Chiuso in anticipo lo studio di efficacia di idelalisib con rituximab per i risultati incoraggianti. La FDA stabilirà se sottoporli a revisione anticipata
Nuove prospettive per pazienti con leucemia linfatica cronica che non rispondono o non tollerano le attuali terapie: a darne notizia il "New England Journal of Medicine" con uno studio americano che ha presentato l’efficacia di idelalisib, un agente sperimentale capace di inibire il meccanismo di patogenesi della malattia, in terapia combinata con rituximab, un anticorpo monoclonale oggi in uso. I risultati sono stati incoraggianti, tanto che lo studio pilota è stato anticipatamente concluso e la FDA ha dichiarato la nuova molecola ‘innovativa e promettente’ (breakthrough status) per questa forma tumorale. In particolare, la scarsa tossicità osservata fa sì che la terapia possa diventare una valida alternativa soprattutto per i pazienti più anziani.
Nonostante la leucemia linfatica cronica sia il tumore del sangue più diffuso nel mondo occidentale, con 1100-1600 nuovi casi l’anno solo in Italia, molti pazienti hanno ancora poche opzioni terapeutiche. I trattamenti standard (che includono i nuovi analoghi di purine, agenti alchilanti e anticorpi monoclonali) si sono dimostrati piuttosto efficaci, tuttavia sono caratterizzati da alta citotossicità e non è infrequente osservare casi di resistenza ai farmaci, soprattutto nei soggetti sottoposti a precedenti cicli di terapia. Inoltre le terapie standard non sono adatte a tutti: la discriminante, come accade anche per altre neoplasie, è l’età e sono i pazienti anziani a correre più rischi, anche per la presenza di altre malattie. Quasi un paradosso, se si considera che la leucemia linfatica cronica colpisce prevalentemente dopo i 65 anni e solo il 15% dei pazienti ha meno di 60 anni.
Per questa ‘delicata’ popolazione di pazienti le linee guida internazionali suggeriscono la somministrazione di rituximab, un anticorpo monoclonale non ancora approvato come monoterapia. Però la risposta dei pazienti a questo farmaco è variabile e limitata la sopravvivenza libera da progressione della malattia.

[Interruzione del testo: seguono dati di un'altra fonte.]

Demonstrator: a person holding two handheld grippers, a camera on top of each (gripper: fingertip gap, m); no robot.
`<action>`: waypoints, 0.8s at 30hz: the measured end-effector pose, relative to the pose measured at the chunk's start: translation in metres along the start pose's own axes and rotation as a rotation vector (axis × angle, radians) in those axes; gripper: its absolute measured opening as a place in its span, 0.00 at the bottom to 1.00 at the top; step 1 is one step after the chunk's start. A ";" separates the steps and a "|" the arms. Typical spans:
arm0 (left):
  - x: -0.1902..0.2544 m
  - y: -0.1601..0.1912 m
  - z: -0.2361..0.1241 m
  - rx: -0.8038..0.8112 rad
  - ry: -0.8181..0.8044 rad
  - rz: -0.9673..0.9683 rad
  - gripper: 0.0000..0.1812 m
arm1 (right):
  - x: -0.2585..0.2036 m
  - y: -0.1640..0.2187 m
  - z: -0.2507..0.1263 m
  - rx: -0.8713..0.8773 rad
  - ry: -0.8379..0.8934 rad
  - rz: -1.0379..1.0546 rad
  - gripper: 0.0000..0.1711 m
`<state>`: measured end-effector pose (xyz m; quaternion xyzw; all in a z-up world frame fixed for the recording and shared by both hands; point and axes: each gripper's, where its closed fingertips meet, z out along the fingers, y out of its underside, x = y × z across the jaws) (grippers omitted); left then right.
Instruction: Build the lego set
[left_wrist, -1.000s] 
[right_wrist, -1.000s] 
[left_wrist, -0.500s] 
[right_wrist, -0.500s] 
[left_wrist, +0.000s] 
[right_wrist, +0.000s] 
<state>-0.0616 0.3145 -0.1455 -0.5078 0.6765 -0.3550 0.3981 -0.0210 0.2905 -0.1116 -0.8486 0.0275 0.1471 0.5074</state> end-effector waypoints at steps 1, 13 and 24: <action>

Il gruppo di ricerca americano, coordinato dal Weill Medical College of Cornell University di New York, ha condotto uno studio di fase III, randomizzato e in doppio cieco, sull’efficacia di idealisib, un inibitore della fosfatidilinositol-3-chinasi (nell’isoforma delta, PI3K delta) che aveva precedentemente dimostrato di interferire con la cascata di reazioni immunitarie caratteristica di questo tipo di leucemia. Scarsamente citotossico, il farmaco è stato testato su 220 pazienti (arruolati tra maggio 2012 e agosto 2013), di età prevalentemente superiore ai 65 anni e con preesistenti comorbilità, come disfunzione renale (nel 40%) e scarsa attività midollare (nel 35%). I pazienti sono stati suddivisi in due gruppi, uno assegnato alla terapia combinata con idelalisib e rituximab, l’altro al placebo.
Le prime analisi dei dati, oltre a confermare la sicurezza del trattamento, hanno giustificato uno stop anticipato per i risultati promettenti: dopo 24 settimane, il tasso di sopravvivenza libera da progressione è stato del 93% (a confronto con il 46% nel gruppo con placebo) e sono stati registrati miglioramenti significativi anche nella sopravvivenza generale a 12 mesi e nella risposta terapeutica.
“Anche se il follow-up dello studio è stato breve, la terapia combinata ha dimostrato un profilo di sicurezza del tutto accettabile. E’ chiaramente necessario un ulteriore monitoraggio dei pazienti per stabilire se idelalisib è sicuro anche per trattamento a lungo termine”, commentano i ricercatori.
Mentre il gruppo di studio prosegue, si attende la decisione della FDA che non ha ancora annunciato se i dati saranno sottoposti a revisione accelerata di 6 o 12 mesi.